== Task ==
Scan the entries and state how many lines contain "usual". Write no other text.

== Excerpted records ==

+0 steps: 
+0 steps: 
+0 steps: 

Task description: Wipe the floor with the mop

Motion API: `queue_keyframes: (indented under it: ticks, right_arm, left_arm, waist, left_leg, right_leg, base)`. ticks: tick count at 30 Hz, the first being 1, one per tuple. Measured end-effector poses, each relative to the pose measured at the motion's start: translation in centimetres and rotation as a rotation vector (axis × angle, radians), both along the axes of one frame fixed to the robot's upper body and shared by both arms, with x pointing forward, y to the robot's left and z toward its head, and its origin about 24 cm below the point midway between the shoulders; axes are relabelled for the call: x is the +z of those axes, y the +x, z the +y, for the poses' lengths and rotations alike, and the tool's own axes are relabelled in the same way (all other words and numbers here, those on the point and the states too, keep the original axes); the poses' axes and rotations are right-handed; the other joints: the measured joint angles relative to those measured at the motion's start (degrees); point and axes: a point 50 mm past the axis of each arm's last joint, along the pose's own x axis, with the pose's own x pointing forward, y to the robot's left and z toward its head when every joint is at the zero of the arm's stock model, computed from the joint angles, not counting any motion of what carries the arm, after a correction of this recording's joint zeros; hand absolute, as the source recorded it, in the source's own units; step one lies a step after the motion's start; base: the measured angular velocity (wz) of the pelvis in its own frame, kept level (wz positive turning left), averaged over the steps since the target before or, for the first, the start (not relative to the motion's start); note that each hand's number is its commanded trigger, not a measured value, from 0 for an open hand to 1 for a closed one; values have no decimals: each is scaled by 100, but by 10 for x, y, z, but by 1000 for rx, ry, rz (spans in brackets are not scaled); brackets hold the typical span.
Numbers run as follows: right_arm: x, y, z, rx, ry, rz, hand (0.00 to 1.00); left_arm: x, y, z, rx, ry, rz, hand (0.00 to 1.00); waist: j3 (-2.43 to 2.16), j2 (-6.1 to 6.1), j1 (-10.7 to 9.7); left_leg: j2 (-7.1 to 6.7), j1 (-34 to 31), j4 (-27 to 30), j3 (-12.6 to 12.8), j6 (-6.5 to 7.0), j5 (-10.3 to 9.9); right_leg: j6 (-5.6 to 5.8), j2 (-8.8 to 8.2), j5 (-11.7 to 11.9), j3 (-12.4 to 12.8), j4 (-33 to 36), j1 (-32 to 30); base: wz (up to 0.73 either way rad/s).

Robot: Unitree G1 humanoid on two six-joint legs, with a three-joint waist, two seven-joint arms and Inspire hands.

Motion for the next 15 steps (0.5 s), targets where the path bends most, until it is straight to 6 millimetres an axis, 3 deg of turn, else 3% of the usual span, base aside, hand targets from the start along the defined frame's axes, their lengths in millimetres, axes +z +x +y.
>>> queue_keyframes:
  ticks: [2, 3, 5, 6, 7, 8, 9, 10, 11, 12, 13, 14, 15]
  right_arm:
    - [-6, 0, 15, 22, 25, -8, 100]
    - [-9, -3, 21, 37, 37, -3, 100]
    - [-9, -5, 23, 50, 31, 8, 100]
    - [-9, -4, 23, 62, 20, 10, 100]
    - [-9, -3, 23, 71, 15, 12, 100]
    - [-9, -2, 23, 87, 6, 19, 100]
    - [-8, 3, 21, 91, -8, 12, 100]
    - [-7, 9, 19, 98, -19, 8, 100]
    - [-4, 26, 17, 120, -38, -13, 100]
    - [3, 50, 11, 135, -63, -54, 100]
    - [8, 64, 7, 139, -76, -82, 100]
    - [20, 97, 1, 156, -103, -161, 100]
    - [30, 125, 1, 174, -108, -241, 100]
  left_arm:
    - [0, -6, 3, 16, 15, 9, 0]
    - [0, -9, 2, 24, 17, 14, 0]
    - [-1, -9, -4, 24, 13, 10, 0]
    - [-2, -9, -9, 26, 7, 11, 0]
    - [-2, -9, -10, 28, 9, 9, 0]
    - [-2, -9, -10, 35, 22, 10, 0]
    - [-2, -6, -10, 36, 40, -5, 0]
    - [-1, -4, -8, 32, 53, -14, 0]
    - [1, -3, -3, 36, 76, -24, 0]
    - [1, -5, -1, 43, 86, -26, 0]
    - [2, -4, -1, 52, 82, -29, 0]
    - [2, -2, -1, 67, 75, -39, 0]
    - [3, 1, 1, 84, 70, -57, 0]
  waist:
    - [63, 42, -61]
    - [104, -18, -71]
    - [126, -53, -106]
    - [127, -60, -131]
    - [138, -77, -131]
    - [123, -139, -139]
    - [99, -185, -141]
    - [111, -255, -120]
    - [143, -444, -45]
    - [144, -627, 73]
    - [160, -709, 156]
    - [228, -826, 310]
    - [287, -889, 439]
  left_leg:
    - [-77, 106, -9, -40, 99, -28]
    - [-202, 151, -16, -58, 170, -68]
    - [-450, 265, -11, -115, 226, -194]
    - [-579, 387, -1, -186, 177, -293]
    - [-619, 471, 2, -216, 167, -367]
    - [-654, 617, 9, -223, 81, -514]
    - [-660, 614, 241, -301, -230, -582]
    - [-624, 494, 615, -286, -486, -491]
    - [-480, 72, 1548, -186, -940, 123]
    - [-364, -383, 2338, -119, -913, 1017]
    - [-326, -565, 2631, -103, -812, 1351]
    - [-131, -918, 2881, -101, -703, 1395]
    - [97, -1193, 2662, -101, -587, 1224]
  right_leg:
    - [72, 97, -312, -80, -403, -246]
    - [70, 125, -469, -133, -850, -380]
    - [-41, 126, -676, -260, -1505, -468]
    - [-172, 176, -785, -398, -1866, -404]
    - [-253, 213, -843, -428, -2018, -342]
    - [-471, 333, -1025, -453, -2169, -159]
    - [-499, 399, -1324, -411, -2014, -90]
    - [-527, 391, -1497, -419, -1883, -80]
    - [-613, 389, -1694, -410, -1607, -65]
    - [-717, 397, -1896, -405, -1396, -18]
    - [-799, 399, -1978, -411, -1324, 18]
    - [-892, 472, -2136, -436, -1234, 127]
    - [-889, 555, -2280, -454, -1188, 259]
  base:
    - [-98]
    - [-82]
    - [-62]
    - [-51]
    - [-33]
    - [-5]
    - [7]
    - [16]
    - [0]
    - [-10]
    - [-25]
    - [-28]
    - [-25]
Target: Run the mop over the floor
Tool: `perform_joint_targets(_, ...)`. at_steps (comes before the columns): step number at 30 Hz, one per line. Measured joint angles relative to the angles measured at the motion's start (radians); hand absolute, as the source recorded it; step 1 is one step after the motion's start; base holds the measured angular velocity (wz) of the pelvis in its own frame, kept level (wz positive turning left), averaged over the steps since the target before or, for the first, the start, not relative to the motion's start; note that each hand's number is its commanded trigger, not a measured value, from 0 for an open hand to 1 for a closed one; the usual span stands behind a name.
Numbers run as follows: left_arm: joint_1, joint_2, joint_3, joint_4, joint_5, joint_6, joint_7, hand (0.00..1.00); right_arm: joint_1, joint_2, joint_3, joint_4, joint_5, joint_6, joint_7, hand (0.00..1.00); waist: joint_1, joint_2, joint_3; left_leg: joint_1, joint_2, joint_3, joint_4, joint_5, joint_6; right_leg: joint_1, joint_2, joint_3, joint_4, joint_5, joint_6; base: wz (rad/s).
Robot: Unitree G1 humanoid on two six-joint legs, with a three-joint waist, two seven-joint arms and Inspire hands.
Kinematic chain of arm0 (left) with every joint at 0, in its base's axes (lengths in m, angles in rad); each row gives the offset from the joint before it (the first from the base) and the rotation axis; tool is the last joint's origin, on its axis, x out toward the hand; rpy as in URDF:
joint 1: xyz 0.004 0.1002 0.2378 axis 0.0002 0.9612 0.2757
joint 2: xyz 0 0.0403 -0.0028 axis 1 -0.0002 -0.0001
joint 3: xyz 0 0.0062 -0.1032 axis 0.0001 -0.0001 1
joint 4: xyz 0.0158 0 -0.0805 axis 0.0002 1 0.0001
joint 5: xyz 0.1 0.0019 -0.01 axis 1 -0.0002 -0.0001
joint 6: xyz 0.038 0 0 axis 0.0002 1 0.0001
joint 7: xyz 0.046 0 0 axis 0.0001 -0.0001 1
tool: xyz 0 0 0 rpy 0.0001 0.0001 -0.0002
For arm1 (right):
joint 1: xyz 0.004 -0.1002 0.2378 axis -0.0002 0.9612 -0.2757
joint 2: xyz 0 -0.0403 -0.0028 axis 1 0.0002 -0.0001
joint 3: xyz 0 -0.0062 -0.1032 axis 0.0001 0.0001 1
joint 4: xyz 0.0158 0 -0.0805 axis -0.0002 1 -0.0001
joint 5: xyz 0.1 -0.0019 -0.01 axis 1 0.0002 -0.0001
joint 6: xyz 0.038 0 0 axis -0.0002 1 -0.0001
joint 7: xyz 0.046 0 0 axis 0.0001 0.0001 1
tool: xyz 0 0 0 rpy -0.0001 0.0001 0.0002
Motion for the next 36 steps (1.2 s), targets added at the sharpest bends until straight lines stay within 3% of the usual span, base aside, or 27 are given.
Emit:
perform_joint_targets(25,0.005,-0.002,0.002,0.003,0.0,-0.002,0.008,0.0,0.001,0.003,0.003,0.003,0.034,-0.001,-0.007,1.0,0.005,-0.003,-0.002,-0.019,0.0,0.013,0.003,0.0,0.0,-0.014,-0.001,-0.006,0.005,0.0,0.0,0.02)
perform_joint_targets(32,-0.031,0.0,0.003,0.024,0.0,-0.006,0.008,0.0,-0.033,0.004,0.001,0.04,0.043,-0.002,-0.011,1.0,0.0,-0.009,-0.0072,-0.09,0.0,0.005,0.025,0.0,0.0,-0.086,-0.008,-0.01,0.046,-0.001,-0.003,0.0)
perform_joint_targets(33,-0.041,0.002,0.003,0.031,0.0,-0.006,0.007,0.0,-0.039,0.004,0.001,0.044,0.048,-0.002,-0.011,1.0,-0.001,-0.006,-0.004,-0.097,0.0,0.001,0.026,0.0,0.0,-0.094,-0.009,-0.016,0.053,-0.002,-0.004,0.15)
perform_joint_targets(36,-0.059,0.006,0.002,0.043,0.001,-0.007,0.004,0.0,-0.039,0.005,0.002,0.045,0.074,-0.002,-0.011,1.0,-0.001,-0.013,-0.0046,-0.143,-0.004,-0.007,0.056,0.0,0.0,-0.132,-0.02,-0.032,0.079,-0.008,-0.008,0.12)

== Reply to the exercise ==
3